No documento: “Mais que promessas: compromissos reais com a infância e a adolescência no Brasil” o UNICEF detalha seis prioridades e propõe iniciativas concretas para os desafios, como conta em entrevista à CBN Vitória, a coordenadora do UNICEF para os estados do Rio de Janeiro e Espírito Santo, Luciana Phebo. 

Desafios

1- Superar a pobreza é MAIS QUE melhorar a renda: O UNICEF propõe desenvolver políticas públicas multissetoriais, adaptadas às diferenças regionais e às necessidades dos grupos mais afetados pela pobreza multidimensional. Essas políticas têm de ser apoiadas por um orçamento integrado e dedicado às crianças e aos adolescentes.

Pobreza multidimensional: 61% das crianças e dos adolescentes brasileiros vivem na pobreza, em suas múltiplas dimensões, o que inclui aqueles que sofrem ao menos uma privação de direitos fundamentais – educação de qualidade, acesso a informação, água segura, saneamento, moradia adequada e proteção contra violência – e os que vivem com uma renda insuficiente.

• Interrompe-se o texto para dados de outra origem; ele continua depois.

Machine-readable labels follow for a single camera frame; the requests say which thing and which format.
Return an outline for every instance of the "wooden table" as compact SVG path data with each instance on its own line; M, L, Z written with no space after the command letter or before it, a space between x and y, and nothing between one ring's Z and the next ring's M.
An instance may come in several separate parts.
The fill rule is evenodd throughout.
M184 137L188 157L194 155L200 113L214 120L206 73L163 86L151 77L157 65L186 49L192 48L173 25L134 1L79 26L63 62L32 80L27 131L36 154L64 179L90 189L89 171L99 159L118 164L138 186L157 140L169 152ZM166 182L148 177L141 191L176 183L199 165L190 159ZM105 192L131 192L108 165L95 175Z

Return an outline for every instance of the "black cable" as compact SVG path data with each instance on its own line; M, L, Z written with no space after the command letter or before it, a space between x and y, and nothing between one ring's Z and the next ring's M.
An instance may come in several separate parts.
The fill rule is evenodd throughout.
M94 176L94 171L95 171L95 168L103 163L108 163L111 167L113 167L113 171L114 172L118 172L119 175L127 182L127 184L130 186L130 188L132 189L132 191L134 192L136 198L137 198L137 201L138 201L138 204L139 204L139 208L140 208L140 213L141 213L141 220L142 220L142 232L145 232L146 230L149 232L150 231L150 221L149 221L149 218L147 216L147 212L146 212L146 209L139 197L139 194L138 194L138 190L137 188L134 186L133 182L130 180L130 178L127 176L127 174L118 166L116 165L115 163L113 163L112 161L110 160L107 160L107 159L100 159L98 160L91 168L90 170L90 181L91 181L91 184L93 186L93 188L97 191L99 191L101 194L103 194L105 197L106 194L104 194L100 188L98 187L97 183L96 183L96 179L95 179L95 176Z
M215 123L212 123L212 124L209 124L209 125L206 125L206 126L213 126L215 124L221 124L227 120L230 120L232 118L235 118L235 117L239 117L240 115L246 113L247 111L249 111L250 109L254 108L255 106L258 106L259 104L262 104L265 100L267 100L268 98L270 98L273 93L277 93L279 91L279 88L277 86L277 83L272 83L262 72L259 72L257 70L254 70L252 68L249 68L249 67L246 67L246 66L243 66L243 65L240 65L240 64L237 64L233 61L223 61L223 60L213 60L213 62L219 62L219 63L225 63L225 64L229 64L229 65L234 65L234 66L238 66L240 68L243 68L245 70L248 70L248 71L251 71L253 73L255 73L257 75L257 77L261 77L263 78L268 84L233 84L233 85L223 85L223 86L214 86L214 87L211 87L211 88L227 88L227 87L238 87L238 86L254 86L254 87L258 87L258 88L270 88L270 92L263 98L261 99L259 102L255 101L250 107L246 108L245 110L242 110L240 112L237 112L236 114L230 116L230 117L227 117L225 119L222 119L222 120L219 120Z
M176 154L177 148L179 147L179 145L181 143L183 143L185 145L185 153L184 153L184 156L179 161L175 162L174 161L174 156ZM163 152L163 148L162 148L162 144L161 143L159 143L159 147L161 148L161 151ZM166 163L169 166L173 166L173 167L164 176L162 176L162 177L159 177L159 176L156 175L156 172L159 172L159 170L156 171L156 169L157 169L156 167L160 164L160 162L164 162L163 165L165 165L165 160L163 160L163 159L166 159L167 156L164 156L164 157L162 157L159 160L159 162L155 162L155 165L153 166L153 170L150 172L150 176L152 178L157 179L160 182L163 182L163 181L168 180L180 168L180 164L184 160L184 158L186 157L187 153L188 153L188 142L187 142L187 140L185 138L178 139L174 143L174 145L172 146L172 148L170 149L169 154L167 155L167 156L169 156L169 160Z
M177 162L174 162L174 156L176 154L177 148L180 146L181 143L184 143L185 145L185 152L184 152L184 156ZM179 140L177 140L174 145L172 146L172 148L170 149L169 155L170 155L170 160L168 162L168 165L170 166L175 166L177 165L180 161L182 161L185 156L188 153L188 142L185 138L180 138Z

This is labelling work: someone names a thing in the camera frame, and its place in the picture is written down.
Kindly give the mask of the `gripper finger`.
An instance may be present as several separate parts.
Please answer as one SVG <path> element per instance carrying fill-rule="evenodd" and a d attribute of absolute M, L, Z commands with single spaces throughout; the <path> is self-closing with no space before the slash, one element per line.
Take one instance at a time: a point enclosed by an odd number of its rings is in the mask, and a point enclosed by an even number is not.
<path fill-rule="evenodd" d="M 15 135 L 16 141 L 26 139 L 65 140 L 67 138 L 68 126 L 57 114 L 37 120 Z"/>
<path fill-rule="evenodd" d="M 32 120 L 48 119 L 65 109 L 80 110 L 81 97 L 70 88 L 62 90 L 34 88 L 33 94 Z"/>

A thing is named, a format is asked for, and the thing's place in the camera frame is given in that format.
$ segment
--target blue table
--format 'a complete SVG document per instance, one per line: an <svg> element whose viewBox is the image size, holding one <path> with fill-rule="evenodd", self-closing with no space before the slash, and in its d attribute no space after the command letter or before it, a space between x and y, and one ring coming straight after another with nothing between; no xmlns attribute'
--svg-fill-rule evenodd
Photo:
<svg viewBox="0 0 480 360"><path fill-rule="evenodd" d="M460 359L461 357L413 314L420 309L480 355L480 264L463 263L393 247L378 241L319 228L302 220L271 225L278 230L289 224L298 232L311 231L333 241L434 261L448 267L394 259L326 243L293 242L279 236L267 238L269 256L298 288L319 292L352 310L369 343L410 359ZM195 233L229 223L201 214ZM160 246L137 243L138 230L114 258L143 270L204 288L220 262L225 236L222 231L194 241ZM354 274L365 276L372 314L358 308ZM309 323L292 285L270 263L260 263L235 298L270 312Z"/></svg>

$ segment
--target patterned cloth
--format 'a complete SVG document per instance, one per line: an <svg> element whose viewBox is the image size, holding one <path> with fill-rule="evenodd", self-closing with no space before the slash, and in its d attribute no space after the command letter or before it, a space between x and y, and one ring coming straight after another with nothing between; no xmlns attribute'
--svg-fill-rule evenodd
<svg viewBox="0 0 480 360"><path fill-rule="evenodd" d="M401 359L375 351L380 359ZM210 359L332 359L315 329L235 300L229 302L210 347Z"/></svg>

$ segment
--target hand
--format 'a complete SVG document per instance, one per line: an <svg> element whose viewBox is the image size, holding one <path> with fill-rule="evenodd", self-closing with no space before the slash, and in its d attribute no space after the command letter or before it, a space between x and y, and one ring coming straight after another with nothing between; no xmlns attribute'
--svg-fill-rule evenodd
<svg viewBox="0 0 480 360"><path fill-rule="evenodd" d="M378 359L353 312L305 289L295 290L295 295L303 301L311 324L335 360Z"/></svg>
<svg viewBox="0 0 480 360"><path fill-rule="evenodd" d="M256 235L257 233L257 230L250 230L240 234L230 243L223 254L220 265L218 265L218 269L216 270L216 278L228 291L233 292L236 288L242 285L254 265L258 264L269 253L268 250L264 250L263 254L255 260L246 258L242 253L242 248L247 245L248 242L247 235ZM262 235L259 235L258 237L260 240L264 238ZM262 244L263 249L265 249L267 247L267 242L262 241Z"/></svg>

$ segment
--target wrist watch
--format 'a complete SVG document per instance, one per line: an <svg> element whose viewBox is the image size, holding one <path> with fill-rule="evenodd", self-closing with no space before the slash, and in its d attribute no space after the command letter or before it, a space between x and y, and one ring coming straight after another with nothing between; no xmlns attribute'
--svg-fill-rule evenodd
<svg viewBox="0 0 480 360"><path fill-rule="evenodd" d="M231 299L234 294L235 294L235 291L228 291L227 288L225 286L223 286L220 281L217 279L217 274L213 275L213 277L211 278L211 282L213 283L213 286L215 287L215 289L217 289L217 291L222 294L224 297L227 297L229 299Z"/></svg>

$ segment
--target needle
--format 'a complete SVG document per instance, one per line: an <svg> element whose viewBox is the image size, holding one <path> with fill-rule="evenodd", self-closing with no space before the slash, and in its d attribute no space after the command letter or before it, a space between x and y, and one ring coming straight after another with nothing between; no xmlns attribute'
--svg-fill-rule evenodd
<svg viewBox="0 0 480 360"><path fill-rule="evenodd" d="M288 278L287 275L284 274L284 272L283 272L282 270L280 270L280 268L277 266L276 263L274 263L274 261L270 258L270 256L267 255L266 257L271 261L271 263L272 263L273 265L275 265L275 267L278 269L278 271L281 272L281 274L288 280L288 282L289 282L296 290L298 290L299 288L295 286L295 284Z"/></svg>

2- Reduzir a violência é MAIS QUE segurança pública: O UNICEF ressalta a importância de se analisar as causas sociais da violência, garantir oportunidades de educação e emprego para os adolescentes mais vulneráveis e que os novos governantes se comprometam a pôr fim à impunidade e a investigar cada homicídio.

Homicídios: 31 crianças e adolescentes são assassinados a cada dia no Brasil. Desde 2012, adolescentes são proporcionalmente mais vítimas de homicídios do que a população em geral. No Espírito Santo, 293 jovens de 10 a 19 anos foram assassinados em 2016, o que equivale a uma taxa de 46 homicídios por 100 mil habitantes

3- Assegurar o direito à educação é MAIS QUE matricular na escola: O UNICEF recomenda unir diferentes setores – Educação, Saúde e Assistência Social, entre outros – para ir atrás de quem está fora da escola, entender as causas da exclusão e tomar as medidas necessárias para integrar as crianças e os adolescentes à sala de aula e garantir as suas matrículas.

 

Educação: 2,8 milhões de crianças e adolescentes de 4 a 17 anos estavam fora da escola em 2015. Deste total, 50 mil estão no estado do Espírito Santo. 7,2 milhões de meninas e meninos têm dois ou mais anos de atraso escolar. No Espírito Santo, a maior taxa de distorção idade-série está nos anos finais do Ensino Fundamental, com 30% dos alunos nessa condição.

4 - Garantir a sobrevivência das crianças é MAIS QUE haver serviços de saúde: O UNICEF demanda garantir a qualidade da atenção básica, no pré-natal, parto e nascimento, a sensibilização de profissionais de saúde sobre a necessidade da imunização, a busca ativa de crianças não vacinadas e o apoio e a informação relevantes às famílias.

Saúde infantil: A taxa de mortalidade infantil cresceu 5,3% de 2015 a 2016 (de 13,3 para 14,0 a cada 1.000 nascidos vivos). Para o Estado, essa taxa é de 11,7 mortos a cada 1.000 nascidos vivos.

De 2015 a 2017, no Brasil, a cobertura vacinal de poliomielite caiu de 95% para 78,5% e a da tríplice viral, de 96% para 85%. Em 2017, as taxas de cobertura vacinal no Espírito Santo ficaram em 82% para poliomielite e 89% para tríplice viral, acima da média nacional.

5 - Promover boa nutrição é MAIS QUE acesso a alimentos: O UNICEF destaca que é fundamental incentivar a alimentação e os hábitos saudáveis, com destaque para as mudanças na regulamentação do setor de alimentos, bebidas e publicidade dirigida às crianças e investir em políticas específicas para reverter a desnutrição indígena.

 

Nutrição: 30% das crianças índigenas são afetadas por desnutrição crônica. Ao mesmo tempo, 10% das crianças brasileiras de 5 a 9 anos estão acima do peso para a idade no Brasil. No Espírito Santo, a taxa é alta e próxima à média nacional, com 9,9%.

6 - Participar da democracia é MAIS QUE votar aos 16 anos: O UNICEF reitera a necessidade de assegurar a participação direta dos adolescentes e jovens na tomada de decisões nas suas comunidades e nos programas que os impactam.

Participação dos adolescentes: 1,4 milhão de adolescentes de 16 e 17 anos tiraram título de eleitor para as eleições de 2018, isso são 230 mil a menos que para as eleições de 2014. No Espírito Santo, o número é de 18 mil títulos emitidos por adolescentes para as eleições deste ano.